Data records
==============================

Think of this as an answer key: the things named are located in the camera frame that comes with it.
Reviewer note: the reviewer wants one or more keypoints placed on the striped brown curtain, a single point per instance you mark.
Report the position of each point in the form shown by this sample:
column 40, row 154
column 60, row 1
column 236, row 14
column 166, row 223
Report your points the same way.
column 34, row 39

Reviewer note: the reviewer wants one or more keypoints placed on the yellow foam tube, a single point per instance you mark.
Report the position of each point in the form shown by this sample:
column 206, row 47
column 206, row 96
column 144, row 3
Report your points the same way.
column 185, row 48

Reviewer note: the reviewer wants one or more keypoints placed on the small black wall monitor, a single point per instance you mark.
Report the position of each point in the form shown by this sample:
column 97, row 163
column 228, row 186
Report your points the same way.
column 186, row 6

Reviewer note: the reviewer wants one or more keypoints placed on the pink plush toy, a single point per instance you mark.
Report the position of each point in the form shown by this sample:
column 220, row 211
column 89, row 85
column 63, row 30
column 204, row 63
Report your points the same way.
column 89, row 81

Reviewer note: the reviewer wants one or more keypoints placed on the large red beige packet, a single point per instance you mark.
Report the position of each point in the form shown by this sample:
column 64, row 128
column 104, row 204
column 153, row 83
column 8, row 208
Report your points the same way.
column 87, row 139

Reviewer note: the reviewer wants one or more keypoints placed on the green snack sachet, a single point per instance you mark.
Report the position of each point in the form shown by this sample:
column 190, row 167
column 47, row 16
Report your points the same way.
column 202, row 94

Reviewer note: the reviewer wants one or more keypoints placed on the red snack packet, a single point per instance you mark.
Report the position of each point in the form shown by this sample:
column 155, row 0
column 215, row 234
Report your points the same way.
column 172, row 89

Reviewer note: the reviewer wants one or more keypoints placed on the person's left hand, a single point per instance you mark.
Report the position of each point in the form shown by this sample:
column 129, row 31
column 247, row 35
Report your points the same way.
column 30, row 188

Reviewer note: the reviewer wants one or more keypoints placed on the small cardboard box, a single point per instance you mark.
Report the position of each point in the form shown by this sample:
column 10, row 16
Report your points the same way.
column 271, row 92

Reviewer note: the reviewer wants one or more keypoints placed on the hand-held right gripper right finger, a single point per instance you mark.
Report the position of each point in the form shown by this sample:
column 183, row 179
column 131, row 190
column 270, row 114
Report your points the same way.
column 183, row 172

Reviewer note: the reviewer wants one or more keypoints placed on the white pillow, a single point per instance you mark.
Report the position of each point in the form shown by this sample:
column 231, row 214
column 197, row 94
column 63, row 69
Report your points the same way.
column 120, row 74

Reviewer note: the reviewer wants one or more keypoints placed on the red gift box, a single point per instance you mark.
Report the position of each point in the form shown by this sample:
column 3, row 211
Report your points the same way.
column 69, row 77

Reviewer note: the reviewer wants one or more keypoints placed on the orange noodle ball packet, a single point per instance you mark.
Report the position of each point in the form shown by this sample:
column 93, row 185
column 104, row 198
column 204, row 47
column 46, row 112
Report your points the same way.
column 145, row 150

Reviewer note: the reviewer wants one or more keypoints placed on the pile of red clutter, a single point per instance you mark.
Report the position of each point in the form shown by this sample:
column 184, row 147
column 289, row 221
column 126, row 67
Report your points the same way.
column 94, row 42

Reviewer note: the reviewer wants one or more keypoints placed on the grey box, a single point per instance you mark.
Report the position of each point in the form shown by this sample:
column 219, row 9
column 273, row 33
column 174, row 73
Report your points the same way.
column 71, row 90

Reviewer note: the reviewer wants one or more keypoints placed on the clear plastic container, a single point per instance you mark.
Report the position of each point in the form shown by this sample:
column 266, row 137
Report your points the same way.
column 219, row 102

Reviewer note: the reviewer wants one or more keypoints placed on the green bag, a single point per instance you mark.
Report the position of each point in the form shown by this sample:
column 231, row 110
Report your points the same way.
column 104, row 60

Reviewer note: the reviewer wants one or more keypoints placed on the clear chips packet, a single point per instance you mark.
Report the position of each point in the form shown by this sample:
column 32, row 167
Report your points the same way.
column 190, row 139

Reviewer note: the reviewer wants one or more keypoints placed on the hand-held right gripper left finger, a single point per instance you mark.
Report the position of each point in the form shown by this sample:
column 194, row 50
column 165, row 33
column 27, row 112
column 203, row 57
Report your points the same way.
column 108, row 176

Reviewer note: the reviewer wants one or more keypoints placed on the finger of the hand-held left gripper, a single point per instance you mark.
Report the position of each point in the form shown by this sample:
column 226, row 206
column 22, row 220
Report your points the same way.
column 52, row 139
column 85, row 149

==============================

Set aside each line above that includes the string "held" and report it.

Reviewer note: the reviewer wants one or more keypoints placed on the hand-held right gripper right finger, a single point per instance you mark.
Reviewer note: the reviewer wants one or more keypoints placed on the hand-held right gripper left finger, a single point per instance you mark.
Reviewer note: the reviewer wants one or more keypoints placed on the finger of the hand-held left gripper, a single point per instance you mark.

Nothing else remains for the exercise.